Although Gait often operated in his brother’s shadow, they were inducted into the National Lacrosse Hall of Fame together in 2005. They are now business partners.
“No one knows that I will never walk again. The truth is the truth. I think it’s better for people to know,” Gait said. “Most of my friends say that if anyone walks again, it will be me. I would like to, but I don’t think so.”
Hod began to gain sensation in the abdomen and back, although the external muscles were still paralyzed. His doctors expect all upper body functions to return to normal with continued rehabilitation and treatment. They are less optimistic about his lower body.

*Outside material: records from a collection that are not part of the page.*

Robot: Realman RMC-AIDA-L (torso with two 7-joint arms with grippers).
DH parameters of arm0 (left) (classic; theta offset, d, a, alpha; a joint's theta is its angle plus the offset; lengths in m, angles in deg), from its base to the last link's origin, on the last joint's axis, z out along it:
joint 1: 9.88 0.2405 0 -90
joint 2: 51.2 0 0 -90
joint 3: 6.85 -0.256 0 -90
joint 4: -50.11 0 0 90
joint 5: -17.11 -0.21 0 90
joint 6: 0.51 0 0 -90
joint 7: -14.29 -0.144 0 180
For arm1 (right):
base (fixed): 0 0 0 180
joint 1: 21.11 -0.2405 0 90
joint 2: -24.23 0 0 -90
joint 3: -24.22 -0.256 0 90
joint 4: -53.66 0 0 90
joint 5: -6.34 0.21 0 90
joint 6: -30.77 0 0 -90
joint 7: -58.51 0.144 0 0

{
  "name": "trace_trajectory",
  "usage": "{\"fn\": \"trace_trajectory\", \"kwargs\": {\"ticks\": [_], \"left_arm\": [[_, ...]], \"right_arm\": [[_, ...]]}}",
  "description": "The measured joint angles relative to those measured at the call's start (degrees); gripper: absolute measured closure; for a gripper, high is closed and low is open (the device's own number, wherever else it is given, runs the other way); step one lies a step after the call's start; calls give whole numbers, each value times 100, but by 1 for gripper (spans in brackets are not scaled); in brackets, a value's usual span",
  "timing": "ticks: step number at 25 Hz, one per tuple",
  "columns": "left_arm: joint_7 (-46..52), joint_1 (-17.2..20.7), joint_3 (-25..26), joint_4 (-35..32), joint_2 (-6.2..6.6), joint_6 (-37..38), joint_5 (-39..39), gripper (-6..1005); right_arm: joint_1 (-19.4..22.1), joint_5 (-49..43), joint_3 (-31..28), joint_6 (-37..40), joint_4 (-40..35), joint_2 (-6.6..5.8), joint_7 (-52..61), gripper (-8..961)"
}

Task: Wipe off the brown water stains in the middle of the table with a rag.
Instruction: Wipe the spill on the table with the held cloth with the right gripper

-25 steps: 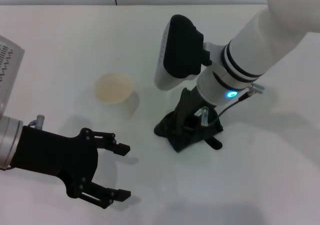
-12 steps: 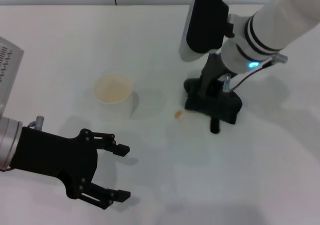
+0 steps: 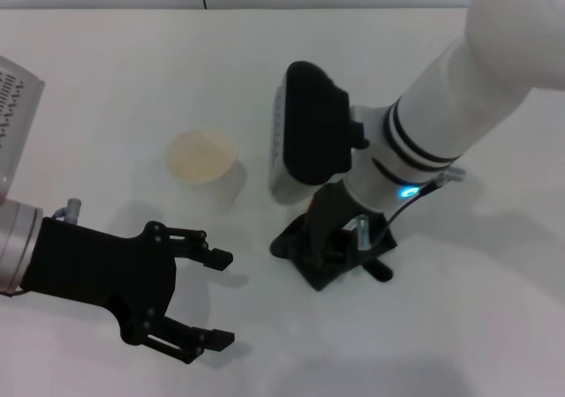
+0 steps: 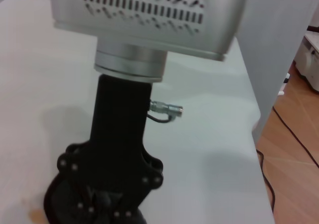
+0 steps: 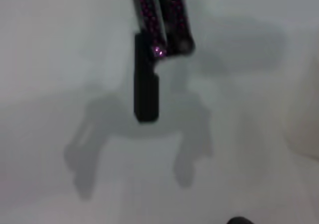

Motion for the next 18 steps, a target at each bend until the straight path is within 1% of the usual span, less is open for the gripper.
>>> {"fn": "trace_trajectory", "kwargs": {"ticks": [2, 5, 8, 12, 16, 18], "left_arm": [[0, -7, 0, 0, 0, -2, 1, 107], [0, -4, 0, 0, 0, -4, 2, 107], [-1, 25, 0, 1, 0, -6, 2, 108], [2, 40, 0, 2, 0, -2, 13, 108], [10, 42, 0, 2, 0, 9, 31, 108], [14, 39, 0, 3, 0, 11, 35, 108]], "right_arm": [[-13, 18, 70, -176, -4, 3, -2, 863], [-48, -139, 10, -512, 190, -4, -16, 863], [-73, -361, -273, -767, 393, -22, -85, 863], [-79, -1002, -832, -963, 635, -13, -104, 862], [-80, -1125, -1007, -890, 681, -16, -111, 861], [-68, -1053, -876, -740, 558, -5, -115, 861]]}}
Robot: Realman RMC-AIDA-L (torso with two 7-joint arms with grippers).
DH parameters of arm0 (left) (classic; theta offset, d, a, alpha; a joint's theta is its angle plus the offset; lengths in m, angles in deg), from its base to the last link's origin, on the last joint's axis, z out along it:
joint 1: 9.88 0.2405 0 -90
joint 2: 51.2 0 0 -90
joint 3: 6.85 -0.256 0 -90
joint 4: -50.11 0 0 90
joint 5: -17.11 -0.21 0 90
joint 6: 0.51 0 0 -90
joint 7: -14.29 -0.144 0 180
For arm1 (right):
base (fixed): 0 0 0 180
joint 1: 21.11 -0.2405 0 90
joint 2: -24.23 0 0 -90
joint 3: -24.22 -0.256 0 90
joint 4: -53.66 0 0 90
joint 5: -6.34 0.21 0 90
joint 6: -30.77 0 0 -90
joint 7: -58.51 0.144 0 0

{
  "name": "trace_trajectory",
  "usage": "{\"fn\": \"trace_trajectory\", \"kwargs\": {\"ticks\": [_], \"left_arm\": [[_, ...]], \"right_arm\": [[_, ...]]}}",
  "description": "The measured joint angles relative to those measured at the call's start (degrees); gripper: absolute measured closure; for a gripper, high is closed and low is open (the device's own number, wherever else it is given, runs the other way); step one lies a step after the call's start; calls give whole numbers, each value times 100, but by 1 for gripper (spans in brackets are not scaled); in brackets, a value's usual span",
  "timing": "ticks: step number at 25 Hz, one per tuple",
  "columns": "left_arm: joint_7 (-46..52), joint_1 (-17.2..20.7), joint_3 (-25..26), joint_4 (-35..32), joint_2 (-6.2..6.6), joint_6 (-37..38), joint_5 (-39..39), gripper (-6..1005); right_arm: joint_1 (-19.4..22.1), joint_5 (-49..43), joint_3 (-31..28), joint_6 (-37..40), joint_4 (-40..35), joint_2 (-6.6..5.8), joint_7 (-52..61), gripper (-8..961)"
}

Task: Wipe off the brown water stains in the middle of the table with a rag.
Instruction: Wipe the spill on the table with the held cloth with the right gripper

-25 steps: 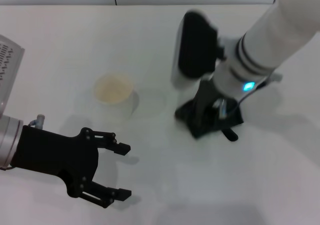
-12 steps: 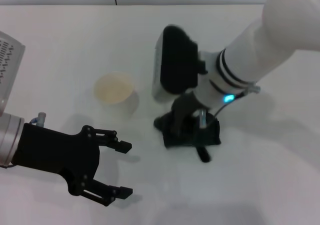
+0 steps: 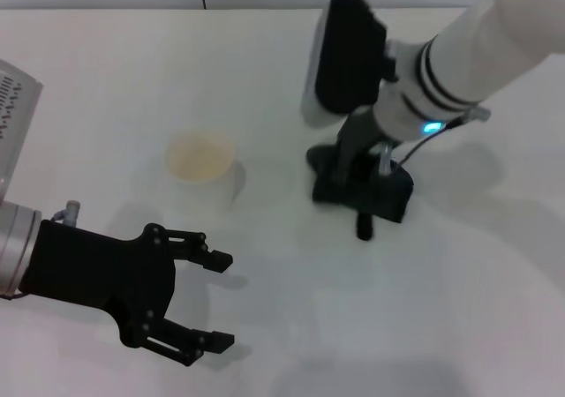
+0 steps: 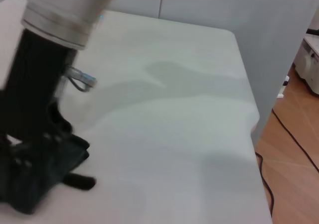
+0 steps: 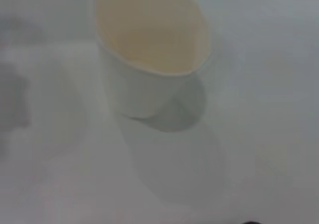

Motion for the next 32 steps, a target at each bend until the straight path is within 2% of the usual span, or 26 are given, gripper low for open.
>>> {"fn": "trace_trajectory", "kwargs": {"ticks": [4, 6, 9, 12, 19, 22, 25, 29, 32], "left_arm": [[2, -15, 6, 0, 0, -7, 17, 108], [2, -20, 14, 0, 0, -9, 19, 108], [-2, -22, 15, 0, 0, -10, 20, 108], [-10, -18, 15, 0, 0, -10, 20, 108], [-20, 12, 37, 0, 0, -10, 20, 109], [-20, 28, 52, 0, 0, -9, 22, 109], [-24, 29, 53, 0, 0, -10, 55, 109], [-46, 29, 53, -1, 0, -12, 136, 109], [-55, 30, 53, -1, 2, -21, 143, 109]], "right_arm": [[41, 599, 654, 250, -315, 7, -7, 862], [41, 599, 654, 250, -315, 7, -7, 862], [7, 927, 1054, 358, -480, 5, -17, 862], [7, 805, 997, 192, -443, -2, -17, 862], [40, 133, 188, -134, -38, -32, -66, 863], [111, 122, 23, -122, -26, -28, -198, 863], [142, 368, 225, -16, -67, 1, -242, 864], [124, 1080, 824, 55, -139, 5, -319, 864], [190, 1181, 928, 178, -311, 3, -322, 864]]}}
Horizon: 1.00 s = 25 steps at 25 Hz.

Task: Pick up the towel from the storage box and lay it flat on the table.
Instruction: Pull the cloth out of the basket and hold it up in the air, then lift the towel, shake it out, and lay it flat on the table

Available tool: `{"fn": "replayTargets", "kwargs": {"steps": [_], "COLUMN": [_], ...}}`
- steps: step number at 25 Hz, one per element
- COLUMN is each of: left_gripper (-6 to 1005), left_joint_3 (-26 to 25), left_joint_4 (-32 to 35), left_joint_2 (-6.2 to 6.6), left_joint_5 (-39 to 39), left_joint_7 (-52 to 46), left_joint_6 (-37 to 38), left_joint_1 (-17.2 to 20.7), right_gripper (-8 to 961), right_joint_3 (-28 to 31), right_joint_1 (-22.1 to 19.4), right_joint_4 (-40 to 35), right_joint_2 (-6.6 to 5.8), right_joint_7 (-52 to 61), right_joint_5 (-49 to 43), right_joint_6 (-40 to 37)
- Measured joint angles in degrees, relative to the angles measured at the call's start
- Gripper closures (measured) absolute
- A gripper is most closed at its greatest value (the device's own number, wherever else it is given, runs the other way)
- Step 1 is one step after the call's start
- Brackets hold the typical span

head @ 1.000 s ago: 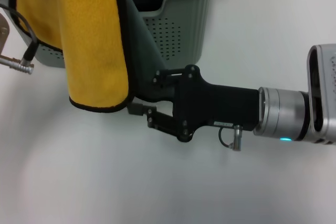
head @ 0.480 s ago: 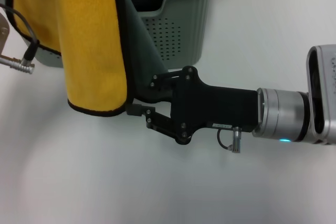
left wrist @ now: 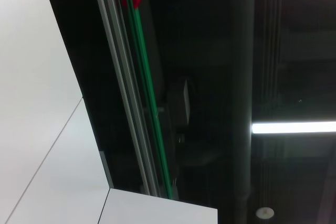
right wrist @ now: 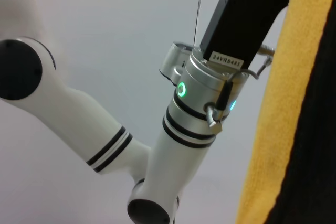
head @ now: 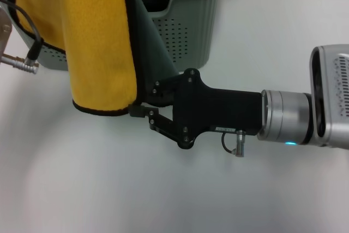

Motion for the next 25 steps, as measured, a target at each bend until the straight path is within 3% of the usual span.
{"fn": "replayTargets", "kwargs": {"steps": [8,13,17,21,25], "left_gripper": [941,938,936,934,932], "left_joint_3": [0.06,0.07,-0.19,-0.37,-0.21], "left_joint_4": [0.09,-0.27,-4.29,-10.18,-12.96], "left_joint_2": [0.00,0.00,0.10,0.37,0.36], "left_joint_5": [-0.31,-0.88,-1.91,-6.04,-7.85], "left_joint_7": [-0.06,0.10,0.46,1.12,3.76], "left_joint_6": [0.01,-0.03,-0.18,-0.12,0.01], "left_joint_1": [0.03,0.53,1.43,5.10,9.90], "right_gripper": [839,941,947,947,947], "right_joint_3": [-0.22,-0.22,1.25,8.69,21.70], "right_joint_1": [0.46,0.81,1.07,0.59,-1.20], "right_joint_4": [-0.03,-0.16,-1.50,-9.08,-21.14], "right_joint_2": [0.00,0.00,-0.26,-1.53,-0.73], "right_joint_7": [-0.10,-2.05,-2.47,1.76,12.05], "right_joint_5": [0.16,-0.10,-0.37,-8.47,-24.35], "right_joint_6": [-1.63,-2.29,-2.64,-3.44,-3.87]}}
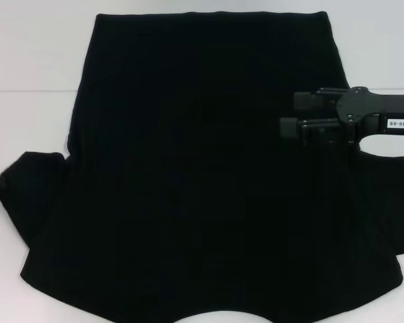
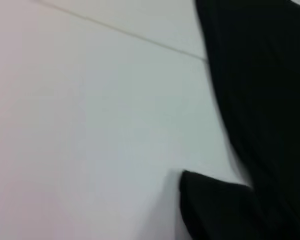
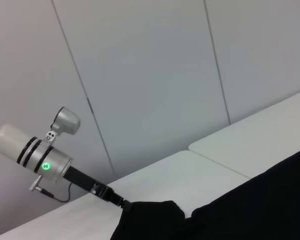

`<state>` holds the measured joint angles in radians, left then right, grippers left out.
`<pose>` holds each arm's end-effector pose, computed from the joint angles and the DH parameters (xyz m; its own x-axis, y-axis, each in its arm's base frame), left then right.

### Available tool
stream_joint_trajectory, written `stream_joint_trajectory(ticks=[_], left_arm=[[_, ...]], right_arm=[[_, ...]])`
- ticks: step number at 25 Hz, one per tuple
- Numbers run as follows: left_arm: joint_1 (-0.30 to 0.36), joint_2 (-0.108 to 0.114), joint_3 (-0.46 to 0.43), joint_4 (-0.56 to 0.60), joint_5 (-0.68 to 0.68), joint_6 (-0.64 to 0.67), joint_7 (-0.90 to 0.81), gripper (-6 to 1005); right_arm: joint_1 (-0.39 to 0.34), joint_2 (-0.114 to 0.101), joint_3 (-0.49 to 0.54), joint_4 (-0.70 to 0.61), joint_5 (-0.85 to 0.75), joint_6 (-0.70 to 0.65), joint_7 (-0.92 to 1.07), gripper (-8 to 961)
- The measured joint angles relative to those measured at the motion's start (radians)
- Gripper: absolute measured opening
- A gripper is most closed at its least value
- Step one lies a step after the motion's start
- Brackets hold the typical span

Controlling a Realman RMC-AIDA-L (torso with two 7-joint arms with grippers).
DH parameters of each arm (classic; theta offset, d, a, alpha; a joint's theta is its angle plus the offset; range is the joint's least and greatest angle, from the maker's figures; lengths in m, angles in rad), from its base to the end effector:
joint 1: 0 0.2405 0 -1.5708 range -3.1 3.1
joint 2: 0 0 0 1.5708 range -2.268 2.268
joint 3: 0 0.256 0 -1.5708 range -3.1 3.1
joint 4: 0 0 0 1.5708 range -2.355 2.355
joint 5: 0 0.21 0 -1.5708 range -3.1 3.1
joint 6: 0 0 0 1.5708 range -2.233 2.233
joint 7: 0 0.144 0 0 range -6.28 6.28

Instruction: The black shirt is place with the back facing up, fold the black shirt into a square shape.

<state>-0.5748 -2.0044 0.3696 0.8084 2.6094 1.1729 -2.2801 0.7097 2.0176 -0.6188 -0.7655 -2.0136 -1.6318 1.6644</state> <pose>-0.3701 0.3633 0.0948 0.2370 0.7967 0.5560 0.9210 -0.0021 -0.3895 0.1994 0.3834 0.0506 0.7695 -0.3468 -0.5364 -0.4643 -0.8804 -0.0969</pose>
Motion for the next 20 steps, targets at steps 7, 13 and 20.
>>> stream_joint_trajectory(ticks=[7,13,20], left_arm=[[-0.006,0.004,0.0,-0.004,0.0,-0.107,0.002,20],[-0.008,-0.001,0.0,-0.006,0.0,-0.144,0.006,37],[-0.018,-0.003,0.0,-0.008,-0.007,-0.182,0.017,57]], right_arm=[[-0.001,0.003,0.006,0.002,0.0,0.001,0.0,883],[-0.001,0.004,0.007,0.002,0.0,0.001,-0.002,883],[-0.001,0.004,0.007,0.002,-0.001,0.001,-0.008,883]])
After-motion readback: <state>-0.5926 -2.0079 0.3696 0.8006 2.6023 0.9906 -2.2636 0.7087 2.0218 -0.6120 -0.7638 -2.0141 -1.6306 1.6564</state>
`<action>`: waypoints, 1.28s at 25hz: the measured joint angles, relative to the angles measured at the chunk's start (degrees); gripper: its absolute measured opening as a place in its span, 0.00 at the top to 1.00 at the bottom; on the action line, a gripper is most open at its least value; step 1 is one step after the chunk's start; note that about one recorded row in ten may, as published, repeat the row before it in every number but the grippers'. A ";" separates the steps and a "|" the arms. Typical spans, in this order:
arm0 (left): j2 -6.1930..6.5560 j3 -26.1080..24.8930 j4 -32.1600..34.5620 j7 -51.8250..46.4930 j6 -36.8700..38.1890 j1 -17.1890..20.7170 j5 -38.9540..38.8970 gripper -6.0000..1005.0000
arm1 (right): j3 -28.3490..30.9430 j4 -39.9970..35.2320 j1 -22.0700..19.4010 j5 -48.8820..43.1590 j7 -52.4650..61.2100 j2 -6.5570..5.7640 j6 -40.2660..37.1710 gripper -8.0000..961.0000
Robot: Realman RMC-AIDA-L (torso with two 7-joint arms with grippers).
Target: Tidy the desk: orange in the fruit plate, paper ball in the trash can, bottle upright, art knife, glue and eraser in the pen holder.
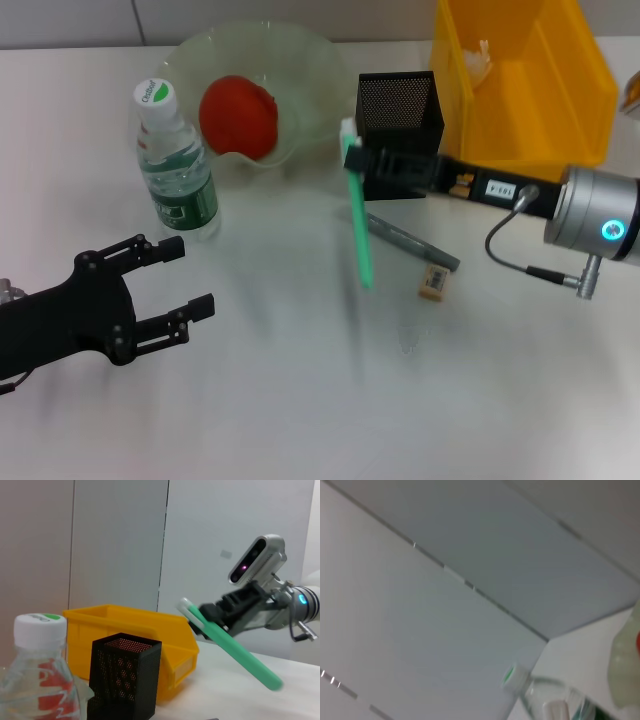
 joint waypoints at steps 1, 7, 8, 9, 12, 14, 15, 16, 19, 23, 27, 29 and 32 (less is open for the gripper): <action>0.00 0.00 0.00 0.00 0.00 0.00 0.00 0.23 | 0.00 0.00 0.00 0.00 0.00 0.00 0.00 0.78; 0.00 0.00 0.00 0.00 0.06 0.01 0.00 0.23 | 4.72 -0.19 0.05 0.07 0.11 0.07 3.51 0.78; 0.00 0.00 0.00 0.00 0.06 0.01 0.00 0.23 | 5.29 -0.23 0.16 0.07 0.12 0.11 4.25 0.78; 0.00 0.00 0.00 0.00 0.13 0.01 0.00 0.23 | 5.95 -0.26 0.35 0.08 0.12 0.16 5.21 0.78; -0.02 0.00 0.00 0.00 0.15 0.01 0.00 0.23 | 8.26 -0.32 0.87 0.11 0.14 0.23 7.58 0.78; -0.05 0.00 0.00 0.00 0.15 0.01 0.00 0.23 | 9.39 -0.31 0.98 0.12 0.15 0.23 8.10 0.78; -0.07 0.00 0.00 0.00 0.15 0.01 0.00 0.23 | 11.31 -0.29 1.13 0.14 0.21 0.23 8.86 0.78; -0.07 0.00 0.00 0.00 0.15 0.01 0.00 0.23 | 11.31 -0.29 1.13 0.14 0.21 0.23 8.86 0.78; -0.16 -0.07 0.00 0.00 0.16 -0.06 0.00 0.23 | 14.00 -0.30 1.28 0.14 0.50 0.23 10.02 0.78; -0.17 -0.09 0.00 0.00 0.16 -0.12 0.00 0.23 | 18.01 -0.31 1.80 0.14 0.98 0.21 12.64 0.77; -0.17 -0.09 0.00 -0.21 0.15 -0.31 -0.01 0.23 | 20.15 -0.21 2.40 0.15 1.02 0.39 14.71 0.77; -0.17 -0.09 0.00 -0.22 0.14 -0.31 -0.02 0.23 | 21.52 -0.10 3.03 0.14 1.07 0.62 16.20 0.77; -0.20 -0.09 0.00 -0.13 0.14 -0.16 -0.08 0.23 | 23.13 0.11 4.48 0.15 1.09 1.23 18.96 0.77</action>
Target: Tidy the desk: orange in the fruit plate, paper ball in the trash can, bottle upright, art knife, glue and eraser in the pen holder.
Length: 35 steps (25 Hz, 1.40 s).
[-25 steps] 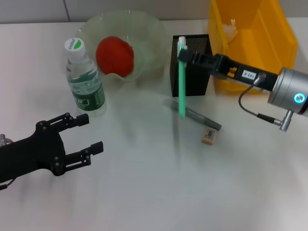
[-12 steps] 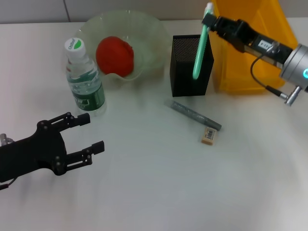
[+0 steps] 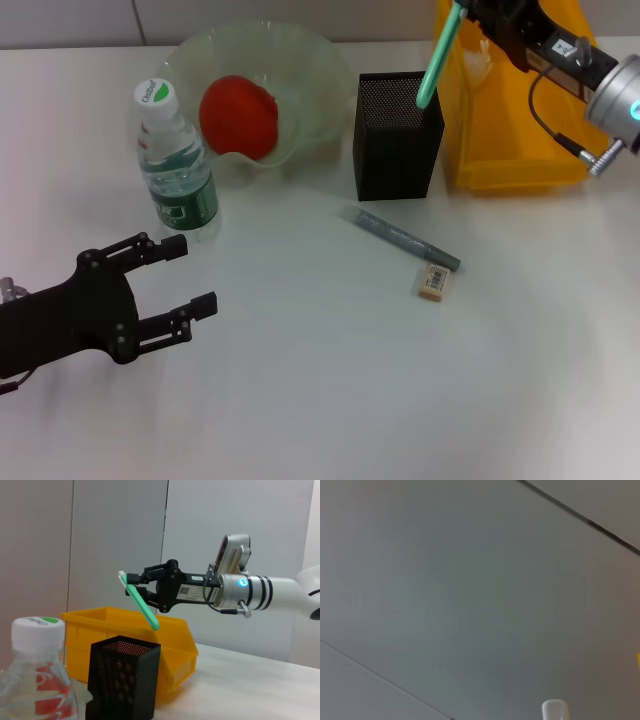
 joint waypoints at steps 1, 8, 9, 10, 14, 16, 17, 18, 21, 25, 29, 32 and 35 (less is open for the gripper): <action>-0.03 0.00 0.00 0.02 0.00 0.09 -0.01 0.23 | 0.11 0.01 0.47 0.00 0.00 0.13 0.60 0.77; -0.12 0.00 0.00 0.04 0.04 0.18 -0.02 0.23 | 0.15 0.61 2.21 0.00 -0.53 0.31 3.41 0.77; -0.12 0.00 0.00 0.04 0.04 0.18 -0.02 0.23 | 0.15 0.61 2.21 0.00 -0.53 0.31 3.41 0.77; -0.14 0.00 0.00 0.06 0.06 0.22 -0.02 0.23 | 0.16 0.63 2.22 0.00 -0.60 0.31 3.43 0.77; -0.15 0.00 0.00 0.13 0.17 0.26 -0.02 0.23 | 0.19 0.63 2.25 0.00 -2.90 0.36 4.00 0.77; -0.15 0.00 0.00 0.13 0.18 0.25 -0.01 0.23 | -0.08 0.59 2.39 -0.01 -6.17 0.39 3.65 0.76; -0.15 0.00 0.00 0.13 0.18 0.25 -0.01 0.23 | -0.08 0.59 2.39 -0.01 -6.17 0.39 3.65 0.76; -0.15 0.00 0.00 0.13 0.18 0.18 -0.01 0.23 | -0.39 0.59 2.76 -0.01 -10.21 0.41 2.98 0.76; -0.15 0.00 0.00 0.13 0.18 0.16 -0.01 0.23 | -0.47 0.78 3.11 -0.01 -15.29 0.50 2.27 0.76; -0.15 0.01 0.00 0.13 0.19 0.11 -0.01 0.23 | -0.50 1.82 3.52 -0.01 -25.55 0.67 0.31 0.76; -0.14 0.00 0.00 0.13 0.18 0.10 -0.01 0.23 | -0.50 3.33 3.77 -0.07 -37.11 0.78 -0.93 0.76; -0.15 0.01 0.00 0.13 0.19 0.12 -0.01 0.23 | -0.50 4.12 3.90 -0.11 -42.17 0.82 -1.33 0.76; -0.15 -0.05 0.00 0.06 0.18 0.24 -0.01 0.23 | -0.50 5.69 4.09 -0.12 -51.27 0.88 -2.00 0.76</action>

“You have to have a sign, some kind of hope if you’re going to be one in a million and get out of this. You have to be able to move a toe or something,” he said. “Maybe I’ll be one of those guys who makes progress and gets lucky. If not, my life will still be pretty damn good.”
Gait considers himself lucky to have the financial means and access to equipment to make a somewhat seamless transition to life in a wheelchair. He shared a room at Albany Medical Center with four stroke victims, three of whom were diabetics who had had their feet amputated but could not afford prosthetics. They were fired anyway.
Gait said he wants to start a foundation to supply newly disabled people with equipment while their insurance claims are being processed — which can take two to three months, he said.
Still built like an ox, Gait works out five days a week on a manual exercise bike. It takes more time to prepare in the morning. What used to take 20 minutes now takes two hours. And he began to notice how few public places were designated for people in wheelchairs.
Gait planned to start construction on the new boathouse in June. Now, he said, he’ll just have to be accessible. He drives a Tesla that he can control manually.
“The only thing I will lose is riding a motorcycle,” he said. “You could get a three-wheeler, but I’m not sure that’s something I’d be enthusiastic about. I will definitely try one.”
Otherwise, Gait said, it really is business as usual. In addition to redesigning the D stroke, which was recently ruled illegal by the NCAA Men’s Lacrosse Rules Committee, his company is developing new heads for faceoffs and goalies. He didn’t think much of wheelchair lacrosse. He’s interested in learning more about USA Wheelchair Lacrosse — an opportunity he’ll get this weekend at LaxCon — but doesn’t plan on suiting up any time soon.
“I can tell you my playing days are over,” he said, saying it was a mistake to come out of retirement for five games with the NLL’s Colorado Mammoth in 2005. “I haven’t picked up a bat and played in almost 20 years. I was fine with it then and still am.”
Asked what he would like to say to the lacrosse community, Gait replied, “That my life will continue to be as enjoyable as it would be if I could walk. I will live it to the fullest and have as much fun and success as I would have. What more could you want at 55? Good friends, lots of fun, success in business, a good family — there’s not much more to it.”